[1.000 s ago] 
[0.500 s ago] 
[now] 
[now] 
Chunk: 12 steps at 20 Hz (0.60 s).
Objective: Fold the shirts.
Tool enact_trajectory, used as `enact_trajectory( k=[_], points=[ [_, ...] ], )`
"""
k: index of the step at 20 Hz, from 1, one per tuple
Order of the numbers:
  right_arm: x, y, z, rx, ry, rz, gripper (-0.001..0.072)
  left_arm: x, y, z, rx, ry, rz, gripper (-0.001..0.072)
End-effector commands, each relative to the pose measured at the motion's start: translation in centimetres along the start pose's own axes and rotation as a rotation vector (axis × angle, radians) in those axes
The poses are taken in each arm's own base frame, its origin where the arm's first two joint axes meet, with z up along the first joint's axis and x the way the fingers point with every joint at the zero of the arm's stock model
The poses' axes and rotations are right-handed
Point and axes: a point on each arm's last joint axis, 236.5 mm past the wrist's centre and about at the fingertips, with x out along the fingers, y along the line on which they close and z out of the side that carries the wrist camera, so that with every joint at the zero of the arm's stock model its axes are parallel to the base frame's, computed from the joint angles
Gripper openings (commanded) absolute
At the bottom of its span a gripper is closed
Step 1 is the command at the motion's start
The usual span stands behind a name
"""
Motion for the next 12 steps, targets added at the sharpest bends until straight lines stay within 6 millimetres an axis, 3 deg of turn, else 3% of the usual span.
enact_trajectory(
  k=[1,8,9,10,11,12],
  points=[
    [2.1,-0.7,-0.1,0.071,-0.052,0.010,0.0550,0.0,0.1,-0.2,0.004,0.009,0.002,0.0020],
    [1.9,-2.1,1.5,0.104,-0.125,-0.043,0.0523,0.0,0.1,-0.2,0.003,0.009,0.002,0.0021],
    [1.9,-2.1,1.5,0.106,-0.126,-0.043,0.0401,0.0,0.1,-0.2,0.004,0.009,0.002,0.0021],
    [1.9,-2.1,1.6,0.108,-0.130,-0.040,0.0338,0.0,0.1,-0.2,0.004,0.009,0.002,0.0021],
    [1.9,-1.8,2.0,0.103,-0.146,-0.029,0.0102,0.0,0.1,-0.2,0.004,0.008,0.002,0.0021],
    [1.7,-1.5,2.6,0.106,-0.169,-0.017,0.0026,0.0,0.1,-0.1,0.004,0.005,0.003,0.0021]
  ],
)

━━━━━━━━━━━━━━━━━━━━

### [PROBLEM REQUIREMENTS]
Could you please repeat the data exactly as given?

### [OUTPUT FOR THIS TASK]
[1.000 s ago] 
[0.500 s ago] 
[now] 
[now] 
Chunk: 12 steps at 20 Hz (0.60 s).
Objective: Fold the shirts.
Tool enact_trajectory, used as `enact_trajectory( k=[_], points=[ [_, ...] ], )`
"""
k: index of the step at 20 Hz, from 1, one per tuple
Order of the numbers:
  right_arm: x, y, z, rx, ry, rz, gripper (-0.001..0.072)
  left_arm: x, y, z, rx, ry, rz, gripper (-0.001..0.072)
End-effector commands, each relative to the pose measured at the motion's start: translation in centimetres along the start pose's own axes and rotation as a rotation vector (axis × angle, radians) in those axes
The poses are taken in each arm's own base frame, its origin where the arm's first two joint axes meet, with z up along the first joint's axis and x the way the fingers point with every joint at the zero of the arm's stock model
The poses' axes and rotations are right-handed
Point and axes: a point on each arm's last joint axis, 236.5 mm past the wrist's centre and about at the fingertips, with x out along the fingers, y along the line on which they close and z out of the side that carries the wrist camera, so that with every joint at the zero of the arm's stock model its axes are parallel to the base frame's, computed from the joint angles
Gripper openings (commanded) absolute
At the bottom of its span a gripper is closed
Step 1 is the command at the motion's start
The usual span stands behind a name
"""
Motion for the next 12 steps, targets added at the sharpest bends until straight lines stay within 6 millimetres an axis, 3 deg of turn, else 3% of the usual span.
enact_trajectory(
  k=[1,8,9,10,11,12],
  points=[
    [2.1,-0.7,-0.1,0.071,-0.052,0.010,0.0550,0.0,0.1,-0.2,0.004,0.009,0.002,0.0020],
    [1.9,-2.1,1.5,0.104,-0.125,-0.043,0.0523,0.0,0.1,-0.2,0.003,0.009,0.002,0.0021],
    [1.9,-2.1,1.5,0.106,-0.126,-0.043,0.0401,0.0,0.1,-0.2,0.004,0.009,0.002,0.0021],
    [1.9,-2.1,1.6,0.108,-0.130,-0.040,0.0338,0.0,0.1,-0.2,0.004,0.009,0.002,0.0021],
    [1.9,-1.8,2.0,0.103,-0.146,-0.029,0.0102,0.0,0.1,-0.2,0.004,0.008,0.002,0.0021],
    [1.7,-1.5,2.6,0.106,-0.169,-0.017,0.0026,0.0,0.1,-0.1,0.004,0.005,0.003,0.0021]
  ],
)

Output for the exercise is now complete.